GOAL OF THE EXERCISE> Beneath this line are the data; copy exactly the part of them that opens with the line containing "Mark the white rice" and closes with the line containing "Mark the silver", and only that part.

TASK INPUTS>
■ ■ ■ ■ ■
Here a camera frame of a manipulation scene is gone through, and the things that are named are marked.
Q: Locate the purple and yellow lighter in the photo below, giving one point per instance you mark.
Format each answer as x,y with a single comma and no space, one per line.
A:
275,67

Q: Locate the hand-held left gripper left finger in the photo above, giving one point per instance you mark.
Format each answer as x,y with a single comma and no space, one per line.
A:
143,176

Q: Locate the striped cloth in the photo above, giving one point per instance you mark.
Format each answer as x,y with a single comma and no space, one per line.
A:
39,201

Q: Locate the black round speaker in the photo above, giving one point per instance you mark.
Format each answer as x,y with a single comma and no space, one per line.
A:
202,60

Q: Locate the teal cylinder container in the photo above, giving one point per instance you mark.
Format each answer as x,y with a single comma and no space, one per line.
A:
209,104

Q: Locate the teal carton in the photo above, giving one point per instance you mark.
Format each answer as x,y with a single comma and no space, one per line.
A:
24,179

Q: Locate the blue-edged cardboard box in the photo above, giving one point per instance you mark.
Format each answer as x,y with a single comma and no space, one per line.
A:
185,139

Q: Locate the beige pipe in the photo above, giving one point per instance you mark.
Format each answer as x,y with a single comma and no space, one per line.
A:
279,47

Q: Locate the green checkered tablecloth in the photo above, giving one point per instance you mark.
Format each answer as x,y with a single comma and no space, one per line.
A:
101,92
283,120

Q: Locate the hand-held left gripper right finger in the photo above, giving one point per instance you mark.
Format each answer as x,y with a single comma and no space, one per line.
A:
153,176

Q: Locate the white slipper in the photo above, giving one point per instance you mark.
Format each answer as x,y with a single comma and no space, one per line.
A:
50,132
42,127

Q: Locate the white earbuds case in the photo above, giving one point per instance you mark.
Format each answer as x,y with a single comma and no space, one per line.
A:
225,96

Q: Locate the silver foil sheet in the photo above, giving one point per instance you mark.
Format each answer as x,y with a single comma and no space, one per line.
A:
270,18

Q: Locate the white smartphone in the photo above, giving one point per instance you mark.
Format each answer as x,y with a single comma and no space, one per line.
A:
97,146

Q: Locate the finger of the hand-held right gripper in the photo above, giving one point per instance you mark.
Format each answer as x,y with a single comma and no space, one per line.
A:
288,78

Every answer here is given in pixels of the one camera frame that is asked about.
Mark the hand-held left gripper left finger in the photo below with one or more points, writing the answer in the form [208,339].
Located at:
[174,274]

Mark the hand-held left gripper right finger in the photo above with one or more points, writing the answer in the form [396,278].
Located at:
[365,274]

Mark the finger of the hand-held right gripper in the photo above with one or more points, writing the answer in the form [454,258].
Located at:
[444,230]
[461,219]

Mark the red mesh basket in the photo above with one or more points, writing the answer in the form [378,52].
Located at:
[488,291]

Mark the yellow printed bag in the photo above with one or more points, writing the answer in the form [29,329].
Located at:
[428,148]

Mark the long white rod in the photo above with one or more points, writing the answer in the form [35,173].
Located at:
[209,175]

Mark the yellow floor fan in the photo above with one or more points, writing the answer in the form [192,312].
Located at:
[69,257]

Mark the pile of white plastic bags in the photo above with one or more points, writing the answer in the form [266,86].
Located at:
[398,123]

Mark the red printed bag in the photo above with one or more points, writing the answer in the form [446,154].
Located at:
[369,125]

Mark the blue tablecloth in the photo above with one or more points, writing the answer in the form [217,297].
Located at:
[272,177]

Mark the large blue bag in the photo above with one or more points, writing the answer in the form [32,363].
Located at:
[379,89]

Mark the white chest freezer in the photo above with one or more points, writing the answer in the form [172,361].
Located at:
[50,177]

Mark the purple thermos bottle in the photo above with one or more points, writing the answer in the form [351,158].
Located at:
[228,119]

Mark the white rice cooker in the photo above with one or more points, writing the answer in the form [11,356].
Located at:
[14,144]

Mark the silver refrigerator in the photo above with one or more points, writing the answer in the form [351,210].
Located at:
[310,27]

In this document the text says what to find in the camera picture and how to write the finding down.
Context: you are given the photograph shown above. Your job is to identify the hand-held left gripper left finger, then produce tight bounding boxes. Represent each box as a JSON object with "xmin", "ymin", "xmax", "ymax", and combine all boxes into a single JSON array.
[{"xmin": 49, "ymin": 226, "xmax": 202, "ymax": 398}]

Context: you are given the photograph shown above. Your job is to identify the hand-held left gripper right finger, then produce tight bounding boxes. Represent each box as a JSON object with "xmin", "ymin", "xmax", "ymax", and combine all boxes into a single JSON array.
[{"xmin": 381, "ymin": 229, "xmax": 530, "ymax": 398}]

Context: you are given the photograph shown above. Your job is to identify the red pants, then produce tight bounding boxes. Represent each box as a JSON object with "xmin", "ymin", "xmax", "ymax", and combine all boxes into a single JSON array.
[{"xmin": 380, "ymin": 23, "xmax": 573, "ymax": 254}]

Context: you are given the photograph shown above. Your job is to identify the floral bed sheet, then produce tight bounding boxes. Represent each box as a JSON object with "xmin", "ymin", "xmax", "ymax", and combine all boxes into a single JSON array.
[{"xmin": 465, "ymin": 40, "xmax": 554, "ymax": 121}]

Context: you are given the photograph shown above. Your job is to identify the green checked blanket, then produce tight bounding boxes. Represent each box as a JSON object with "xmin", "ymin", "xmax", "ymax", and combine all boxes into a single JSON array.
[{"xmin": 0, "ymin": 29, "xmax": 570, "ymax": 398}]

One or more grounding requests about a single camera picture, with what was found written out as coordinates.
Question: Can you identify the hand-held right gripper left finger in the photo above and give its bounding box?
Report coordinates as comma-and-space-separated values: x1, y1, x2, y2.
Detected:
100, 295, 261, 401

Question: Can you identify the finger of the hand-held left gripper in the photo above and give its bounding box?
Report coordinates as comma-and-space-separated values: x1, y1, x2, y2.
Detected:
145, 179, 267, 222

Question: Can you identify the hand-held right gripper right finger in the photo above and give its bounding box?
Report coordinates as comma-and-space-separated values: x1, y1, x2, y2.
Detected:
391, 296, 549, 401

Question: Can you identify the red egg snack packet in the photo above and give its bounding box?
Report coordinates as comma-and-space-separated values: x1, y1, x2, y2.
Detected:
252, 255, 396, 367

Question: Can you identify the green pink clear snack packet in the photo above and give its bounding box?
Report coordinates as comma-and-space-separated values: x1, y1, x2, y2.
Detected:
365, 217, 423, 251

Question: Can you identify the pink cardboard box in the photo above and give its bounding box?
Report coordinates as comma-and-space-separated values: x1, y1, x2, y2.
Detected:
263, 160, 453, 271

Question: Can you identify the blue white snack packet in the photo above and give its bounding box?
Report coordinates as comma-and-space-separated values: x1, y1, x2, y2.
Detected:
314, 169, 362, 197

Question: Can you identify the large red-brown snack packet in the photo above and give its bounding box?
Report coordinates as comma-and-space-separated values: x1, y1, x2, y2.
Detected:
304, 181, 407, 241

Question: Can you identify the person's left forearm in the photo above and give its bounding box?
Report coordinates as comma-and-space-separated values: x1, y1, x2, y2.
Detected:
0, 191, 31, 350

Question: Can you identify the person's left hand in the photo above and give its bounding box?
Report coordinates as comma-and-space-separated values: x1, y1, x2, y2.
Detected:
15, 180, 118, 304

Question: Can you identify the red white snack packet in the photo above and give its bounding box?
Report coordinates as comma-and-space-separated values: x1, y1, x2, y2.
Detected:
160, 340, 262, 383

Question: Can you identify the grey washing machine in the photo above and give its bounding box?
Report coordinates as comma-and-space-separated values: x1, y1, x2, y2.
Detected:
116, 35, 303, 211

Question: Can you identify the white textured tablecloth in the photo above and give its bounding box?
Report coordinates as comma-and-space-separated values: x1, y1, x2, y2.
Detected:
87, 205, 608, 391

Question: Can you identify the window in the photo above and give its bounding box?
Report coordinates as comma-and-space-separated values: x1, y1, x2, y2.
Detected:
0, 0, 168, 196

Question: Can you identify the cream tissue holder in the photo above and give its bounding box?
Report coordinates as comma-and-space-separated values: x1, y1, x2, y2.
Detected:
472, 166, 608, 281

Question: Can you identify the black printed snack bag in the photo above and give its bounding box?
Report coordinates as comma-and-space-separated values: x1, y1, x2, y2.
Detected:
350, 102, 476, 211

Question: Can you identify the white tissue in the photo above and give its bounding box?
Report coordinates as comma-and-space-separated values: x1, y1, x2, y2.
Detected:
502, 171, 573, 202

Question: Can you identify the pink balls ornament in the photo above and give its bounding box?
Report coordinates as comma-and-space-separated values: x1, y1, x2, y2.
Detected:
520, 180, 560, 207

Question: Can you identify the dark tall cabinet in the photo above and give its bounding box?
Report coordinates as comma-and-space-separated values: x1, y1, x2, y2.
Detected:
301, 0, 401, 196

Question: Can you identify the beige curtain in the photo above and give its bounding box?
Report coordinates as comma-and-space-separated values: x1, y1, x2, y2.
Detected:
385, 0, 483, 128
■ ■ ■ ■ ■
REPLY>
Mark the white rice cooker in the photo above with one or more points, writing the answer in the form [11,356].
Located at:
[14,144]

Mark the silver refrigerator in the photo above with one or more points, writing the answer in the form [351,210].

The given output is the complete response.